* **What to produce**
Look for the string "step" in the listing below, then copy every line that has it.

──────── Data ────────

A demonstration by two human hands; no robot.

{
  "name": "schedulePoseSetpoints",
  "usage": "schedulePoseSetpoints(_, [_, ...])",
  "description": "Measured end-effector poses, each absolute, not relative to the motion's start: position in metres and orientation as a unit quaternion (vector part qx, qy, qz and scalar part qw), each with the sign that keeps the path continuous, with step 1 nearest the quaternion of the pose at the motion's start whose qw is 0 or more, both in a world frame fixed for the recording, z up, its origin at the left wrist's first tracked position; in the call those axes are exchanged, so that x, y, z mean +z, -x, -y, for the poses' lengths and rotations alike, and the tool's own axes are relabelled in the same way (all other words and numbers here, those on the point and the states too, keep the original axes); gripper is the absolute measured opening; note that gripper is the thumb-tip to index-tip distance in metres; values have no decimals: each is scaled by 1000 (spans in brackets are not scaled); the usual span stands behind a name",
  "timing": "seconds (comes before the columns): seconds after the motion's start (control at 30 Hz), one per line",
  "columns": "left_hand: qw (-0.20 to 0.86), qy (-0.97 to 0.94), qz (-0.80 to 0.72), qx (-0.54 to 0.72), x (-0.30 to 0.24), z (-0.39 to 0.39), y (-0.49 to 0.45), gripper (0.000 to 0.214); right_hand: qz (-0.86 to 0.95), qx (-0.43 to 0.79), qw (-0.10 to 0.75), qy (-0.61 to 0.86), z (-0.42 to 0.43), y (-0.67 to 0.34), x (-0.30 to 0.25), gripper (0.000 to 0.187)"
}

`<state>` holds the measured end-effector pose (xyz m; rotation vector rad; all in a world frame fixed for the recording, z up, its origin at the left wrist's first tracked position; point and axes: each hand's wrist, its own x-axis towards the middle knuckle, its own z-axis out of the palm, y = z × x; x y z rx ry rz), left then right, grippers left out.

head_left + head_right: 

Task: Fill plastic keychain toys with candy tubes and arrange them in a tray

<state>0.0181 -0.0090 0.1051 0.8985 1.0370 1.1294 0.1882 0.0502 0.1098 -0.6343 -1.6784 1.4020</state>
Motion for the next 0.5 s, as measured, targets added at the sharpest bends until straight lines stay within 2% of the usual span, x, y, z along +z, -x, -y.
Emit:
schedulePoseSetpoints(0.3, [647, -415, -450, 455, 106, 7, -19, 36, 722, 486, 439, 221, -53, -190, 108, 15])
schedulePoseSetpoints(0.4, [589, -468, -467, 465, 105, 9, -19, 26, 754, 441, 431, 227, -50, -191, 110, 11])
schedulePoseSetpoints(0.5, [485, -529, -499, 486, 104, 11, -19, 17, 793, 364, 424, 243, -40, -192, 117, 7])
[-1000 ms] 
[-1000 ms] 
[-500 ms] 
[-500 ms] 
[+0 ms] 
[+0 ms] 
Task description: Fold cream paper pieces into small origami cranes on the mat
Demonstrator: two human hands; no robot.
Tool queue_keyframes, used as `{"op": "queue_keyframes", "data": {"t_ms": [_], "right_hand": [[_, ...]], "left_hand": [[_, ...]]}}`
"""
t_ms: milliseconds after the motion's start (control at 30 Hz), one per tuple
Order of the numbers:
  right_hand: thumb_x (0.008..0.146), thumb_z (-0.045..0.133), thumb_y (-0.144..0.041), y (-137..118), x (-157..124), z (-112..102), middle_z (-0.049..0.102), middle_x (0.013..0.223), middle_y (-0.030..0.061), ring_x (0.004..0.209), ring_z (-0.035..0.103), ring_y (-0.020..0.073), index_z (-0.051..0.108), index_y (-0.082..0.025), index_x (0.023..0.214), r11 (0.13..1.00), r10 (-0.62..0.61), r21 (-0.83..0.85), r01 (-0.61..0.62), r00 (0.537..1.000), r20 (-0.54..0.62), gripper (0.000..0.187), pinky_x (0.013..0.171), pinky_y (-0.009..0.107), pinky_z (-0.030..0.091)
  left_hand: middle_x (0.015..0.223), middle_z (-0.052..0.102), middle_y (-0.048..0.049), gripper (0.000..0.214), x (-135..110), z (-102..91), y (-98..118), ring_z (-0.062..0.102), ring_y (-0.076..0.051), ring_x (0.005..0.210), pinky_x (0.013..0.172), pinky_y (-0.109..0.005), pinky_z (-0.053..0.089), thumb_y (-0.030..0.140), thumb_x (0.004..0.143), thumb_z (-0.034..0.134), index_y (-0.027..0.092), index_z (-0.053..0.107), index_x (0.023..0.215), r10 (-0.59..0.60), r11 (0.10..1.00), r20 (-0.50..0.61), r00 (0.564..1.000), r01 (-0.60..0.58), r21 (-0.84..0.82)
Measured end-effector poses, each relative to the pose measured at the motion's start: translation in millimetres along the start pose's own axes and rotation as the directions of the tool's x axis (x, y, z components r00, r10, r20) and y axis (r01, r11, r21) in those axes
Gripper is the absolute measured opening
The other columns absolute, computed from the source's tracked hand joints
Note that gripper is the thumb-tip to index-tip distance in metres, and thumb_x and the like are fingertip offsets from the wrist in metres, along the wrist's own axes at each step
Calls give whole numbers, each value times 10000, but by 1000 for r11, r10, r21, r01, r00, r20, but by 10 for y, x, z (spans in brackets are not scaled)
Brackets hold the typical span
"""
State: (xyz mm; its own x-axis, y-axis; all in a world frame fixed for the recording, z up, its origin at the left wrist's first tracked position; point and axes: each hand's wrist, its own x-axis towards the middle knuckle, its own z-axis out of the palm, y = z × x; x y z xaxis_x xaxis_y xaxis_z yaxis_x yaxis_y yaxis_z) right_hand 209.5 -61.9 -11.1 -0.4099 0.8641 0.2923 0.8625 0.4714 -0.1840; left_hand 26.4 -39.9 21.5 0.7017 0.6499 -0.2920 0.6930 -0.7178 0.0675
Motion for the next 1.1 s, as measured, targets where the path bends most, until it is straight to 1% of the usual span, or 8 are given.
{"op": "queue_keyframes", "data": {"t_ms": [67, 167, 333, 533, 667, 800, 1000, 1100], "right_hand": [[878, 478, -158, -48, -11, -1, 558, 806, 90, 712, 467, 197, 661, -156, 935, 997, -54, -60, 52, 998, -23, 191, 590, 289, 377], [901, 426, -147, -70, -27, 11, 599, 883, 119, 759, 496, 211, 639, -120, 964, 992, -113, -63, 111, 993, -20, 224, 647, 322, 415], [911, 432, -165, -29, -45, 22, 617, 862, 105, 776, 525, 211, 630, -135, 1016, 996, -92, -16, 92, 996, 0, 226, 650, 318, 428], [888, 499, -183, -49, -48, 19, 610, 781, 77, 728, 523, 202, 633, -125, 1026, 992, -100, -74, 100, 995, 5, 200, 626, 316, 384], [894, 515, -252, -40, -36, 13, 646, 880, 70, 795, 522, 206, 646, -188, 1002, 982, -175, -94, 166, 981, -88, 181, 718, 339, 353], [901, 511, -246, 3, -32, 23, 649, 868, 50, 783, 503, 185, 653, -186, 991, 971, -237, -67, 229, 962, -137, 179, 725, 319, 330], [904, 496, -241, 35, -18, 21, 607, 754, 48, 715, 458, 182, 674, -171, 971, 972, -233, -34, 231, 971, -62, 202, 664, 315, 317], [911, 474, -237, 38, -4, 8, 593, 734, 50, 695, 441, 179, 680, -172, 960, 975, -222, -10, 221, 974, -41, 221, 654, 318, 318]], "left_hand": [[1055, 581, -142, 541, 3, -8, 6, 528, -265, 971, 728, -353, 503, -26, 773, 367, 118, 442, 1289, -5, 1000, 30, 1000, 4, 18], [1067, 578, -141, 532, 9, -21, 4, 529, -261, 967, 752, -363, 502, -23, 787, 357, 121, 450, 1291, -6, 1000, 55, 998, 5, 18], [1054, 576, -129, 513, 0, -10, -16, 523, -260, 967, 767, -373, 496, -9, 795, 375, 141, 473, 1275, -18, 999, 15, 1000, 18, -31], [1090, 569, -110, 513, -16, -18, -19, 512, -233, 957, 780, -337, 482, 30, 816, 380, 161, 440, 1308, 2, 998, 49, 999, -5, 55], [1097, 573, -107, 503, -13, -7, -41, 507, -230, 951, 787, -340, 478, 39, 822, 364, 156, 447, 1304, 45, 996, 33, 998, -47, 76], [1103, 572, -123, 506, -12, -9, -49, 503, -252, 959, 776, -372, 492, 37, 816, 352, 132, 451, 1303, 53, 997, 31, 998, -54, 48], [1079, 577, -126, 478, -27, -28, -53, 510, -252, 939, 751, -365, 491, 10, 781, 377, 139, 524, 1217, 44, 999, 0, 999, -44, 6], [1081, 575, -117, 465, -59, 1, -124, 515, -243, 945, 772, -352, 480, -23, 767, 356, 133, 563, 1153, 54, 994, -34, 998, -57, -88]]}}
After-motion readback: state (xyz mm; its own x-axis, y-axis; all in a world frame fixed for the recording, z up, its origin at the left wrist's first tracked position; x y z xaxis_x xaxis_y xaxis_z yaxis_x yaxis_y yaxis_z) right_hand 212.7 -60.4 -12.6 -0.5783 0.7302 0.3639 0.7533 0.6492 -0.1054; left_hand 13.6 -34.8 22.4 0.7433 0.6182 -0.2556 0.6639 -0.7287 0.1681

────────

* **Task result**
  "description": "Measured end-effector poses, each absolute, not relative to the motion's start: position in metres and orientation as a unit quaternion (vector part qx, qy, qz and scalar part qw), each with the sign that keeps the path continuous, with step 1 nearest the quaternion of the pose at the motion's start whose qw is 0 or more, both in a world frame fixed for the recording, z up, its origin at the left wrist's first tracked position; in the call those axes are exchanged, so that x, y, z mean +z, -x, -y, for the poses' lengths and rotations alike, and the tool's own axes are relabelled in the same way (all other words and numbers here, those on the point and the states too, keep the original axes); gripper is the absolute measured opening; note that gripper is the thumb-tip to index-tip distance in metres; values have no decimals: each is scaled by 1000 (spans in brackets are not scaled); the usual span stands behind a name",
Note that gripper is the thumb-tip to index-tip distance in metres, and thumb_x and the like are fingertip offsets from the wrist in metres, along the wrist's own axes at each step

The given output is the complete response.